In vitro evaluation of antimicrobial resistance selection in Neisseria gonorrhoeae

Abstract

Gonococcal infections represent an urgent public-health threat as >50% of cases caused by Neisseria gonorrhoeae strains display reduced susceptibility to at least one antimicrobial agent. We evaluated the pharmacodynamics of a number of antimicrobials against N. gonorrhoeae in order to assess the likelihood of mutant selection by these agents.

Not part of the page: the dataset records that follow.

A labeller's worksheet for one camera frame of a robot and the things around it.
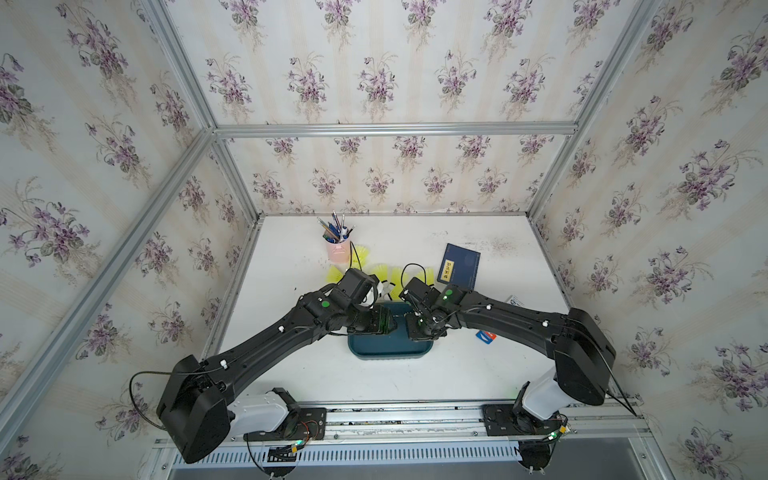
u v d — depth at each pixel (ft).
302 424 2.35
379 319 2.19
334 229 3.32
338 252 3.23
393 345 2.61
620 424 2.45
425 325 2.28
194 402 1.25
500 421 2.40
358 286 1.96
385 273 3.22
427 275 3.25
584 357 1.41
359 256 3.36
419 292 2.13
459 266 3.44
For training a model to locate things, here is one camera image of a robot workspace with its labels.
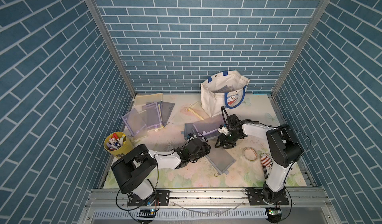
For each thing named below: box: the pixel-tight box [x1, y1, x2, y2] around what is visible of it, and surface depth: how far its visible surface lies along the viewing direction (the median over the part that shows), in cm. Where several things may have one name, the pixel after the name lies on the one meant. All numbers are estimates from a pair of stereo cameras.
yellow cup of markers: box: [103, 131, 133, 159], surface depth 82 cm
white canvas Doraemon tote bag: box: [200, 69, 251, 118], surface depth 107 cm
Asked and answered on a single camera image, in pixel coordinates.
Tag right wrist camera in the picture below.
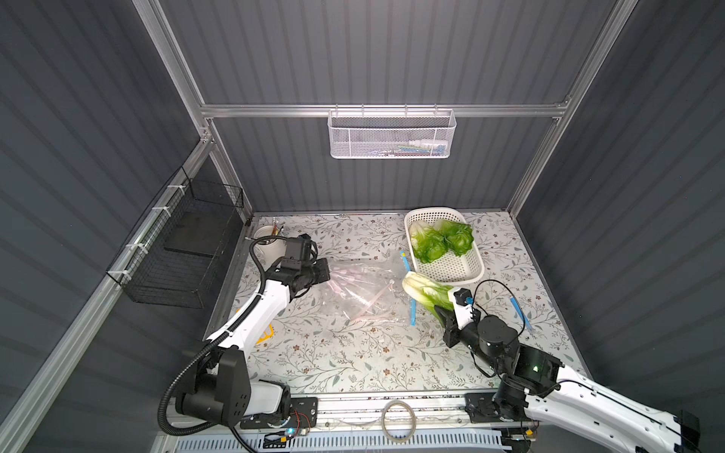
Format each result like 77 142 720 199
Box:
449 288 475 330

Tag yellow calculator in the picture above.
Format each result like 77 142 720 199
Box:
256 324 275 345

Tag black wire side basket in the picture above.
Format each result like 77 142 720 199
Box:
107 172 245 310

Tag beige tape ring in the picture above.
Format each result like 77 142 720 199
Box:
380 399 418 443

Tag white wire wall basket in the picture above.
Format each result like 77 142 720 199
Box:
327 109 457 160

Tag clear zip-top bag blue seal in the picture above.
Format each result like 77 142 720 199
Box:
322 248 418 330

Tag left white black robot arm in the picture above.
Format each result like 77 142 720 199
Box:
157 234 330 437

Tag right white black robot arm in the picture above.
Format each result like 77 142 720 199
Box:
435 305 700 452

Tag white pen holder cup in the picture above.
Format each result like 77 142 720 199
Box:
253 225 286 268

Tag chinese cabbage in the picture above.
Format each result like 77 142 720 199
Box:
409 221 449 264
402 272 453 326
436 219 474 257

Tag blue pen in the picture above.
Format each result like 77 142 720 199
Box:
511 296 532 332

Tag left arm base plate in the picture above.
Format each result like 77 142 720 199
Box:
238 398 319 430

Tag clear zip-top bag white seal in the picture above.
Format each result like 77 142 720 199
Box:
327 261 404 325

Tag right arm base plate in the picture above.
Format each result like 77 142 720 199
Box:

The mutant prevention concentration (MPC) and mutant selection window (MSW) were determined for azithromycin, ceftriaxone, doxycycline, ertapenem, gentamicin, ciprofloxacin, levofloxacin and moxifloxacin against a wild-type strain of N. gonorrhoeae (ATCC 49226) and a gyrA mutant of ATCC 49226. Pharmacokinetic parameters, including peak concentration (Cmax), half-life (t1/2) and area under the plasma concentration-time curve over 24 h (AUC), associated with each agent were used to calculate the time within the MSW (TMSW, percentage of the dosing interval that antimicrobial concentrations fall within the MSW), Cmax/MPC ratio and AUC/MPC ratio for each antimicrobial agent. Concentrations of ceftriaxone (500 mg), ertapenem, ciprofloxacin, levofloxacin and moxifloxacin surpass the MPC for both strains. Results of pharmacodynamic analyses suggest that ertapenem, ciprofloxacin, levofloxacin and moxifloxacin may be most likely to prevent mutant selection in N. gonorrhoeae. Use of ceftriaxone, azithromycin, doxycycline or gentamicin for gonorrhoea is expected to lead to the ongoing emergence of resistance to these agents. There is a clear need to develop novel treatment regimens for gonococcal infections in order to limit the dissemination of resistance in N. gonorrhoeae.